YOUR GOAL: Scan the records for the string "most", then copy each line that has it.

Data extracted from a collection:
·····

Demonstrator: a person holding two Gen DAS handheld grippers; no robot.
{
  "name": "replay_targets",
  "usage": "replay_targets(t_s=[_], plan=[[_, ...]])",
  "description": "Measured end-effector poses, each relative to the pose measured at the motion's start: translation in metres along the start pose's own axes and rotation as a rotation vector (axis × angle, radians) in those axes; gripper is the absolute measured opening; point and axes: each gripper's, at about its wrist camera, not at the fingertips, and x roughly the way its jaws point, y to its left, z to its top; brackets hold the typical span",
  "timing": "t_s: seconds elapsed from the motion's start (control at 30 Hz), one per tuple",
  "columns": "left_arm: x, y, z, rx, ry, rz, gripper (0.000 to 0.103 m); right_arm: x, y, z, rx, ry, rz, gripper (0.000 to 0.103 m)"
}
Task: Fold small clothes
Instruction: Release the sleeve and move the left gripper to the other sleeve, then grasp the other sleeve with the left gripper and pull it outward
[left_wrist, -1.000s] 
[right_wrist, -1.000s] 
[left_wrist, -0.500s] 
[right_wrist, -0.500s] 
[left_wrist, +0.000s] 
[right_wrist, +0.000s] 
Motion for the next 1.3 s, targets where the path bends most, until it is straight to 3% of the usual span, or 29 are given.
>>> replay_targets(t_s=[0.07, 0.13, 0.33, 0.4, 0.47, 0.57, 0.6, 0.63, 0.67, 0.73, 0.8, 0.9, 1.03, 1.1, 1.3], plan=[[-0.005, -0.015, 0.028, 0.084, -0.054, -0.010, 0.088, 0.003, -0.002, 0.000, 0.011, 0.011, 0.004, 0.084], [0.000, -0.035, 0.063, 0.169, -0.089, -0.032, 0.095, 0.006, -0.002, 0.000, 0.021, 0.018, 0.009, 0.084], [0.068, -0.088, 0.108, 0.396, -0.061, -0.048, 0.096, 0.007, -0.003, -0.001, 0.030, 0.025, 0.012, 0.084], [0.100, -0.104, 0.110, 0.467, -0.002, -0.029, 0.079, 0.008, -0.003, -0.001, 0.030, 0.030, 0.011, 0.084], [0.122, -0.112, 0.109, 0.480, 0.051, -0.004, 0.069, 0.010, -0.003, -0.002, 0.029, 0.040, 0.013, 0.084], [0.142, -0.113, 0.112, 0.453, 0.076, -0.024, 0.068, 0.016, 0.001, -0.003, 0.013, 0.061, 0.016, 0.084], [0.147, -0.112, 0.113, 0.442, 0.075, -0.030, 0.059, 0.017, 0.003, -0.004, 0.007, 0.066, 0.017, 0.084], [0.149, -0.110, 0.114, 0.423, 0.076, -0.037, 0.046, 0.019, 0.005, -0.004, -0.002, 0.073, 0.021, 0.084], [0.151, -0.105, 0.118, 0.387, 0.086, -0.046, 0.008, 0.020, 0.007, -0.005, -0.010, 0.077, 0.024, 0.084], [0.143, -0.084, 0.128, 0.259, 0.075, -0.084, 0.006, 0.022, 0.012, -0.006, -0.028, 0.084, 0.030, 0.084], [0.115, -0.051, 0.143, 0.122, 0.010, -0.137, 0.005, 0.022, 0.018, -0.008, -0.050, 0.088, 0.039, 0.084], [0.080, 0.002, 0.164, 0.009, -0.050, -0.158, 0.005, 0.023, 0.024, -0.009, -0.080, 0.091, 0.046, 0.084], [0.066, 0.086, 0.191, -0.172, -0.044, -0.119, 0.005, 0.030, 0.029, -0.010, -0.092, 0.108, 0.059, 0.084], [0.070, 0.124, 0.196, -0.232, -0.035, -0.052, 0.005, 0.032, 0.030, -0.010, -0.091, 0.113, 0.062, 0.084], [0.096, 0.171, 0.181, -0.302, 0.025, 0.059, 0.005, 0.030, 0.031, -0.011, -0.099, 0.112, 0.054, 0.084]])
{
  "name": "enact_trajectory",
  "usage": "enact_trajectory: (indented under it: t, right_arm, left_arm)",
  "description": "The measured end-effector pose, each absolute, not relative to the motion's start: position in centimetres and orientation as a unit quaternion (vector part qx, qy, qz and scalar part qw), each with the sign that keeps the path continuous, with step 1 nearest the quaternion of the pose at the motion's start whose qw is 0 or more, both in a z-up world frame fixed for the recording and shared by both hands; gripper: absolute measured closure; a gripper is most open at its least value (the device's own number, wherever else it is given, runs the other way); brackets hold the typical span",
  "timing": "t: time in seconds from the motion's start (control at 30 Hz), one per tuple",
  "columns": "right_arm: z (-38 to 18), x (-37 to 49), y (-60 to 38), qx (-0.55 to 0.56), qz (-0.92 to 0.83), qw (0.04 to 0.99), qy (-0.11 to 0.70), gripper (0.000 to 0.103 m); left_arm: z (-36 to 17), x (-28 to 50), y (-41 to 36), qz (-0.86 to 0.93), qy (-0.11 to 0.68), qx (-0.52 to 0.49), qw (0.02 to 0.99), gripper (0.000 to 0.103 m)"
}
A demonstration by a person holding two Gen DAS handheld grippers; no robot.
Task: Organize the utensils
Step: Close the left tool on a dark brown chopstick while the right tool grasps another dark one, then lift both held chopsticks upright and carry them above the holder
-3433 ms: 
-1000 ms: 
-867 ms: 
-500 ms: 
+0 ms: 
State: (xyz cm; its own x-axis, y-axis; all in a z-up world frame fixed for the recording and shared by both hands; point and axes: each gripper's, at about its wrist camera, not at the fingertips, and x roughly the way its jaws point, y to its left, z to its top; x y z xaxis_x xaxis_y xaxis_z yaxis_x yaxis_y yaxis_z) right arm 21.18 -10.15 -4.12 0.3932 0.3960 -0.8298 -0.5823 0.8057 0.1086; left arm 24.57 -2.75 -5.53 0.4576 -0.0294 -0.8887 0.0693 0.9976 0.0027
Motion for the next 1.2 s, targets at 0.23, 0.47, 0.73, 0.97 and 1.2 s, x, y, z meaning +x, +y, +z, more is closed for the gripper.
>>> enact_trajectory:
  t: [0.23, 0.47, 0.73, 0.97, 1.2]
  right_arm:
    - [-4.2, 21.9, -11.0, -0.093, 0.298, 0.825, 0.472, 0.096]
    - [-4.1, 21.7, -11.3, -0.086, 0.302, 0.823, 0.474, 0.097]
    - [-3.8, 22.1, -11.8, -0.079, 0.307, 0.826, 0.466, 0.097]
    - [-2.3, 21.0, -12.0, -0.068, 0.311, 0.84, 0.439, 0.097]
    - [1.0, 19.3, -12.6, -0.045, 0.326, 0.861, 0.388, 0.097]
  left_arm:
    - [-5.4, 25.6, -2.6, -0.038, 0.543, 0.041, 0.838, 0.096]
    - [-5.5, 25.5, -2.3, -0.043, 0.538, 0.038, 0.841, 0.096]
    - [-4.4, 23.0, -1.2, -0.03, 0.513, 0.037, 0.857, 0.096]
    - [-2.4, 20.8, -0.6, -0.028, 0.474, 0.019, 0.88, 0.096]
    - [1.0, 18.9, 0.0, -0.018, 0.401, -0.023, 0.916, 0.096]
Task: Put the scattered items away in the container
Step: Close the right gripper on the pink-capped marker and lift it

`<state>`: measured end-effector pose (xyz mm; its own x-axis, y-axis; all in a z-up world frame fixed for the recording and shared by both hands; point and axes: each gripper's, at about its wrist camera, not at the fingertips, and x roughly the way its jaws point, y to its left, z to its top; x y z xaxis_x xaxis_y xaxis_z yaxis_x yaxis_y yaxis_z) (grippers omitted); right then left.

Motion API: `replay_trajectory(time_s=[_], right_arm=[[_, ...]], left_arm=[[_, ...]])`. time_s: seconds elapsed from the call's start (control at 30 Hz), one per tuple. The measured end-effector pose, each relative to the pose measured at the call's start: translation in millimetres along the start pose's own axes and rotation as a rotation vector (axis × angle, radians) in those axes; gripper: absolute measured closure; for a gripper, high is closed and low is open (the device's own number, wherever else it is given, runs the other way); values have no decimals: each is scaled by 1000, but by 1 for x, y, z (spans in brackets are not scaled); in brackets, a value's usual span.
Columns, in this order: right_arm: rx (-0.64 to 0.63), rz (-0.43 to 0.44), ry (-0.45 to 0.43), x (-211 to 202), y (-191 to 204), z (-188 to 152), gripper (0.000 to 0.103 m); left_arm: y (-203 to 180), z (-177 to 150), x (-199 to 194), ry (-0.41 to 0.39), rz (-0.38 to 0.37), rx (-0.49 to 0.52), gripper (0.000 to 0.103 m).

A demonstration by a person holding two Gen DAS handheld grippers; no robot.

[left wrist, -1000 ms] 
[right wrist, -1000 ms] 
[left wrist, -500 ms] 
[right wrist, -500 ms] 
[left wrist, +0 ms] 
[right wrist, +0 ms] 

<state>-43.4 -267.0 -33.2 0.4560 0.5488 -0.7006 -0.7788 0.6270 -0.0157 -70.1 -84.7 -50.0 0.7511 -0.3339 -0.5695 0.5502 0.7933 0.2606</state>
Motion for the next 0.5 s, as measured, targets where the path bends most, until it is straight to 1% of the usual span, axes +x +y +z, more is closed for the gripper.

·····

TASK ANSWER:
Motion for the next 1.3 s, targets where the path bends most, until it is straight to 3% of the usual span, or 29 are given.
  "description": "The measured end-effector pose, each absolute, not relative to the motion's start: position in centimetres and orientation as a unit quaternion (vector part qx, qy, qz and scalar part qw), each with the sign that keeps the path continuous, with step 1 nearest the quaternion of the pose at the motion's start whose qw is 0 or more, both in a z-up world frame fixed for the recording and shared by both hands; gripper: absolute measured closure; a gripper is most open at its least value (the device's own number, wherever else it is given, runs the other way); brackets hold the typical span",
Motion for the next 0.5 s, as measured, targets where the path bends most, until it is straight to 1% of the usual span, axes +x +y +z, more is closed for the gripper.

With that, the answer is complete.